I once read a short story called “Wall Street and the Monkeys,” which clearly depicts the drawbacks of excessive ambition and speculation. I share it hoping that your endeavors make you financially prosperous, generous and responsible:
«Once a well-dressed man came to town, settled in the only hotel there was, and put an ad on the only page of the local newspaper, where he was willing to buy each monkey they brought him for $10.
The farmers who knew that the forest was full of monkeys ran out to hunt them.
The man bought, as he had promised in the advertisement, the hundreds of monkeys that were brought to him for $10 each without a word.
But since there were very few monkeys left in the forest, and it was difficult to hunt them, the farmers lost interest, so the man offered $20 for each monkey, and the farmers ran back into the forest.
Once again the monkeys were dwindling, and the man raised the offer to $25, and the farmers returned to the forest to hunt the few monkeys that remained, until it was almost impossible to find one.
At this point the man offered $50 for each monkey, but since he had business to attend to in the city, he would leave the business of buying monkeys in charge of his assistant.
Once the man traveled to the city, his assistant addressed the peasants saying: “Look at this cage full of thousands of monkeys that my boss bought for his collection, he doesn't even remember he has them.”
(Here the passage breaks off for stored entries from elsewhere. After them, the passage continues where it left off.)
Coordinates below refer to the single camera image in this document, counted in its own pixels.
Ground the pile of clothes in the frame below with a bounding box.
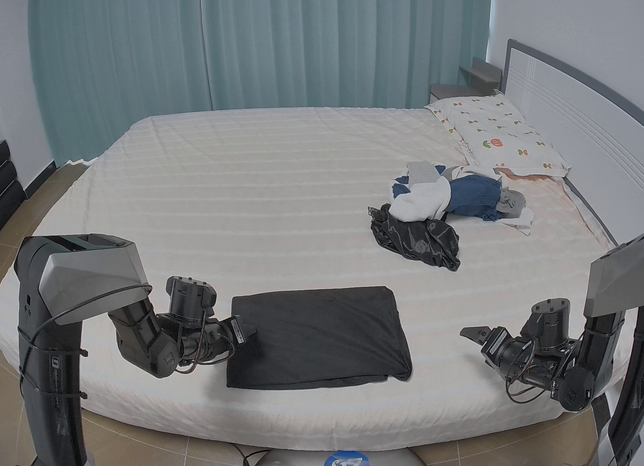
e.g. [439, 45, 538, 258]
[387, 159, 535, 237]

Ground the white printed pillow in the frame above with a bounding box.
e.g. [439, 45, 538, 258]
[425, 93, 572, 178]

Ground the black chest of drawers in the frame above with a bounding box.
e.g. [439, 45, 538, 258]
[0, 139, 27, 228]

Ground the bed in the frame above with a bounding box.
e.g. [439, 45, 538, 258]
[0, 39, 644, 442]

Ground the blue-green curtain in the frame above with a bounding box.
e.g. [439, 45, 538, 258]
[201, 0, 494, 110]
[29, 0, 212, 167]

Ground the black T-shirt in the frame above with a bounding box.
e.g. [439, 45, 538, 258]
[226, 285, 413, 391]

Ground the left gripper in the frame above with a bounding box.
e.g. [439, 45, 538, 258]
[194, 315, 259, 363]

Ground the grey bedside table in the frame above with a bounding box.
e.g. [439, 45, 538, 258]
[429, 56, 504, 102]

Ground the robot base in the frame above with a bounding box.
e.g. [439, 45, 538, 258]
[262, 448, 419, 466]

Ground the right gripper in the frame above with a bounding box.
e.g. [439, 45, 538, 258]
[460, 325, 536, 381]

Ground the black cable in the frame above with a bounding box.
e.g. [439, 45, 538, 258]
[504, 377, 549, 405]

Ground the black shiny garment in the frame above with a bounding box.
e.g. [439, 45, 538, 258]
[367, 205, 462, 272]

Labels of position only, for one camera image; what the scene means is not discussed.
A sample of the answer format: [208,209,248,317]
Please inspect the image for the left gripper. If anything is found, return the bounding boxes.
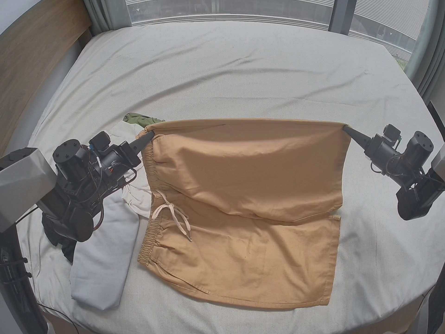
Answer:
[98,140,141,175]

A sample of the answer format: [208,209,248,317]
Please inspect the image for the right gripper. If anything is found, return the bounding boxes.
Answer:
[364,134,400,168]

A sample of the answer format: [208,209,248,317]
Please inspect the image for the tan shorts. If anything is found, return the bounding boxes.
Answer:
[137,117,352,307]

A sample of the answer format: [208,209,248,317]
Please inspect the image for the bed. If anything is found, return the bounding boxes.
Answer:
[0,0,445,334]

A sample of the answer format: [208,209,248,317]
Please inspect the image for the white garment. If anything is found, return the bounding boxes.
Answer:
[111,120,153,218]

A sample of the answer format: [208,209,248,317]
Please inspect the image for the olive green garment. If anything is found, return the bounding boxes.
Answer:
[125,112,165,128]

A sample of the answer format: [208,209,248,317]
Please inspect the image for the pale grey garment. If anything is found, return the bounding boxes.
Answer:
[70,190,140,310]

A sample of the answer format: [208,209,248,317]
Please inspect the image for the black garment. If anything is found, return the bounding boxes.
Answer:
[42,214,77,263]

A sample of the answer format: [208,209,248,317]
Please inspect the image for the grey-green curtain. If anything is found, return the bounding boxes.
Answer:
[75,0,133,34]
[403,0,445,100]

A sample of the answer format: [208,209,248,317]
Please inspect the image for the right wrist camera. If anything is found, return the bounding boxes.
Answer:
[382,125,402,147]

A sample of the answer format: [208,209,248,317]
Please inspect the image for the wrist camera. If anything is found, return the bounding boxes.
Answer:
[89,132,112,152]
[382,125,402,147]

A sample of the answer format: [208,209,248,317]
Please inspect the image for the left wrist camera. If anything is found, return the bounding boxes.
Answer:
[89,132,112,152]

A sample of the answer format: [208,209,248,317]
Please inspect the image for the black cable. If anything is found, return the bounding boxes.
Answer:
[36,302,76,330]

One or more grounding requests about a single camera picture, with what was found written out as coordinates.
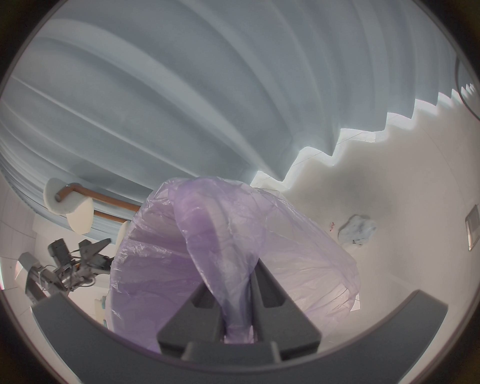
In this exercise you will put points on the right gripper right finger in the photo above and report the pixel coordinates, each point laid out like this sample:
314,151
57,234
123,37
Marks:
285,326

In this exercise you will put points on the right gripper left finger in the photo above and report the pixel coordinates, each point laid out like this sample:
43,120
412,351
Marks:
187,326

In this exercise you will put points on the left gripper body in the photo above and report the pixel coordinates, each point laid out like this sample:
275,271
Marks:
92,265

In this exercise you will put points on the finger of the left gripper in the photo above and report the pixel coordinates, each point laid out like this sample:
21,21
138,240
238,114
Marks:
95,246

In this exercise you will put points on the purple plastic bag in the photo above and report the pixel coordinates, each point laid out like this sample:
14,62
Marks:
225,225

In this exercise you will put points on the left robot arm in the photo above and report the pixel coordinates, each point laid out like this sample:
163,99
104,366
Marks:
28,264

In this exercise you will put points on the white trash bin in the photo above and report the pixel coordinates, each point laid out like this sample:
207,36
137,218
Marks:
157,243

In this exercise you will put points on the white wooden-legged chair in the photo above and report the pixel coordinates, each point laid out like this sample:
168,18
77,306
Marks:
67,204

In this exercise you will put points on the crumpled white paper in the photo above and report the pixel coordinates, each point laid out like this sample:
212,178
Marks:
356,229

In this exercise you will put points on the pale blue curtain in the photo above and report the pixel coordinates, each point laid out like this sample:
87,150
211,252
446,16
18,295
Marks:
187,93

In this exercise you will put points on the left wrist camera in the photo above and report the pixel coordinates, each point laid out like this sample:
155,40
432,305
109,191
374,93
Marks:
58,252

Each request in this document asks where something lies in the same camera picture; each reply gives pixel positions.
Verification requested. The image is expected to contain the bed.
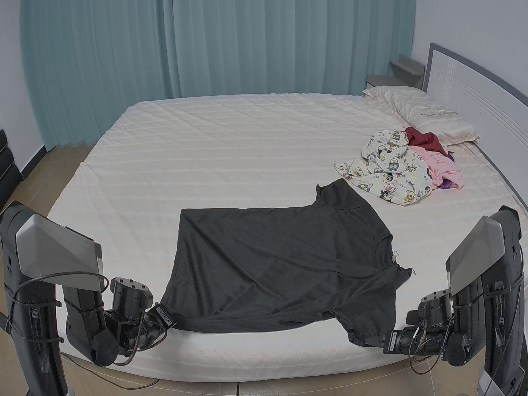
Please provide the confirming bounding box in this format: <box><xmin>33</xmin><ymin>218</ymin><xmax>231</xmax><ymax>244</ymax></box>
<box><xmin>43</xmin><ymin>42</ymin><xmax>528</xmax><ymax>383</ymax></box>

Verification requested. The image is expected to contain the white printed pyjama top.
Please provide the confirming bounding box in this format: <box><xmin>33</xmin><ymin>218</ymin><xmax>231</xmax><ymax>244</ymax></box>
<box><xmin>334</xmin><ymin>128</ymin><xmax>435</xmax><ymax>207</ymax></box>

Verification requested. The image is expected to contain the cream pillow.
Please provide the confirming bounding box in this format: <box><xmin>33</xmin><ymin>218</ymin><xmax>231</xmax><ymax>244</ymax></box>
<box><xmin>362</xmin><ymin>85</ymin><xmax>482</xmax><ymax>147</ymax></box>

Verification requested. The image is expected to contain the purple garment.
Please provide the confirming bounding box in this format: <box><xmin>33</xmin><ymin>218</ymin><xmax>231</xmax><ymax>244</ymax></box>
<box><xmin>438</xmin><ymin>150</ymin><xmax>459</xmax><ymax>191</ymax></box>

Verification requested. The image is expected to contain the dark red garment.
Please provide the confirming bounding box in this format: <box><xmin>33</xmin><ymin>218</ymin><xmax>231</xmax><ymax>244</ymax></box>
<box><xmin>404</xmin><ymin>126</ymin><xmax>449</xmax><ymax>158</ymax></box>

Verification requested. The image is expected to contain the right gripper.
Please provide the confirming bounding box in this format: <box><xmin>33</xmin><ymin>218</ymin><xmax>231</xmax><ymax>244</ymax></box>
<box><xmin>383</xmin><ymin>329</ymin><xmax>415</xmax><ymax>356</ymax></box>

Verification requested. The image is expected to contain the blue-green curtain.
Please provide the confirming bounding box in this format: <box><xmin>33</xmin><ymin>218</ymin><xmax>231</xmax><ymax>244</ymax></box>
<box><xmin>170</xmin><ymin>0</ymin><xmax>418</xmax><ymax>98</ymax></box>
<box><xmin>20</xmin><ymin>0</ymin><xmax>182</xmax><ymax>151</ymax></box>

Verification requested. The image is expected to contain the pink garment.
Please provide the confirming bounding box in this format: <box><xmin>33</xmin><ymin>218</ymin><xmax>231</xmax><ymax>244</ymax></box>
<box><xmin>408</xmin><ymin>145</ymin><xmax>465</xmax><ymax>191</ymax></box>

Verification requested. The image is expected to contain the black T-shirt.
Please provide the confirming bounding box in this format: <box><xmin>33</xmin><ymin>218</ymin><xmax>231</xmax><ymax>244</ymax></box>
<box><xmin>159</xmin><ymin>179</ymin><xmax>416</xmax><ymax>348</ymax></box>

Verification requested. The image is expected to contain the black padded chair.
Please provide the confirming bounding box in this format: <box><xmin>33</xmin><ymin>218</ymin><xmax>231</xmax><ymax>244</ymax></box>
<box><xmin>0</xmin><ymin>129</ymin><xmax>22</xmax><ymax>210</ymax></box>

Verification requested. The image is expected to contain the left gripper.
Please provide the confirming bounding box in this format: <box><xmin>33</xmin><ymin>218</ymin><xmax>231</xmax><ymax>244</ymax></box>
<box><xmin>145</xmin><ymin>301</ymin><xmax>179</xmax><ymax>334</ymax></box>

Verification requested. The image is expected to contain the grey bedside table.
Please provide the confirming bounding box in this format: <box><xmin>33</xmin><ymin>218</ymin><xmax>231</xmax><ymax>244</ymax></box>
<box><xmin>366</xmin><ymin>54</ymin><xmax>426</xmax><ymax>91</ymax></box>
I offer to sell the monkeys to you for $35, and when my boss returns from the city they will sell them to you for $50 each.
The farmers pooled all their savings and bought the thousands of monkeys that were in the big cage, and waited for the 'boss' to return.
From that day on they did not see either the assistant or the boss again. “The only thing they saw was the cage full of monkeys, which they bought with their life savings.”
Happy week, happy endeavors, happy life to all.